Не получая наших прошений, Начальник Главного Морского Штаба начал тревожиться. Между тем Морскому министру вскоре пора было ехать в Ливадию на доклад с приказами к Государю, заготовляемыми в Главном Штабе к 6 декабря, где уже были внесены производство в вице-адмиралы самого Начальника Штаба и двух других и отставка «по прошениям» нас троих. Тогда Начальник Штаба сбросил маску и сам пришел к нам в Комитет (в том же здании Главного Адмиралтейства) с заготовленными как бы от нас прошениями, убеждая нас подписать их. Причем обещал, что, если мотивом прошения будет «по болезни» (они боялись, чтобы выражения «по домашним обстоятельствам» не вызвали у Государя подозрения: странно, что у трех молодых вице-адмиралов явились одновременно домашние обстоятельства?..), то министр дает слово выхлопотать у Государя особо увеличенную пенсию. Он ушел, оставив писаря с прошениями.
«А ну их к черту!» — решили мы. Сопротивляться дальше не стоит. К тому же недавно вышел закон, что если адмирал не желает добровольно сам подать в отставку, то он остается на службе «за штатом» с окладом жалования 3000 рублей в год, т. е. значительно меньше пенсии.
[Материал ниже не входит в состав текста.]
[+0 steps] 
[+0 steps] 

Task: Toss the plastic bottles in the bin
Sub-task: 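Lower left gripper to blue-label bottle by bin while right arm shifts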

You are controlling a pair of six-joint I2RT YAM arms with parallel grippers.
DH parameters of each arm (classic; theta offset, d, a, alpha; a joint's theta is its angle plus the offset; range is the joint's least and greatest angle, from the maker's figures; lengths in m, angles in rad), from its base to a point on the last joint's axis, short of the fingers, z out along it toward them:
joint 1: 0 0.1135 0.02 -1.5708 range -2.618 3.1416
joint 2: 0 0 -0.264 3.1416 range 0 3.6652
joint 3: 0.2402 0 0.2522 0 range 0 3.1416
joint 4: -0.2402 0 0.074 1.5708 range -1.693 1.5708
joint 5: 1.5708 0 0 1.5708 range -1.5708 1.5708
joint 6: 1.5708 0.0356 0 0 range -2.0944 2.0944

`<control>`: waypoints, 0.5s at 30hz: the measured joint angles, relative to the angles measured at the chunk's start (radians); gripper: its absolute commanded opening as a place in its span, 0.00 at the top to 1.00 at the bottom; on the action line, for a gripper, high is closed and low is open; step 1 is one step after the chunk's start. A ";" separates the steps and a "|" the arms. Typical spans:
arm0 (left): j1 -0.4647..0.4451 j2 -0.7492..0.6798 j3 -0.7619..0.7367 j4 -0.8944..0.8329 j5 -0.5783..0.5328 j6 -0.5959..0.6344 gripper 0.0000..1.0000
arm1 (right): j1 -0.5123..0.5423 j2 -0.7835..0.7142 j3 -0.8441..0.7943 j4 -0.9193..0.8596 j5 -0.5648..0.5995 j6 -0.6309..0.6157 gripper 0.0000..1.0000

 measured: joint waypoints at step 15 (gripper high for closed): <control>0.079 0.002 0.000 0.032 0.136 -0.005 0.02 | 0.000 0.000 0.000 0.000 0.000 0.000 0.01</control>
Но в то время мы все уже получили приглашения поступить на службу на частные заводы: я — к «Русскому Обществу изготовления снарядов и мин» (бывший Парвияйнен), Лилье — к «Сименссу и Гальске», а Успенский — куда-то в провинцию.
6 декабря Высочайшим приказом я и оба моих сверстника были уволены в отставку по болезни с пенсией и эмеритурой в 5000 рублей в год. С 1 января я числился в «Русском Обществе изготовления снарядов» в качестве технического консультанта по минной специальности. Завод получал заказы на выделку мин заграждения, шаровых с якорями и дрейфующих, и аппаратов для мин Уайтхеда. В чертежной завода составлялись проекты, а в опытном бассейне испытывались изготовленные приборы. Технической частью завода руководил инженер Б.Г. Харитонович.
Мне как консультанту требовалось приезжать на завод лишь в те дни, когда производились испытания наших новых приборов, или на консультацию в чертежную. Поэтому весну и лето я прожил с семьею в Гатчине, а осенью мы решили переехать в Петербург. Я нанял квартиру на Каменноостровском проспекте, вблизи Каменного острова, в здоровой местности, окруженной парками и садами; и мне на завод было близко: через Ботанический сад к берегу Малой Невы, а там на ялике прямо к заводу.
В этом году на петербургском горизонте, вернее, на горизонте царской резиденции появился «старец» Григорий Ефимович Распутин, ставший впоследствии виновником роковых событий в истории крушения государственного порядка России. Я бы не упоминал здесь о распутинской эпопее, не входящей в программу моих мемуаров, но этот злой гений царской семьи был главным источником развала и деморализации придворных кругов и тогдашнего правительства.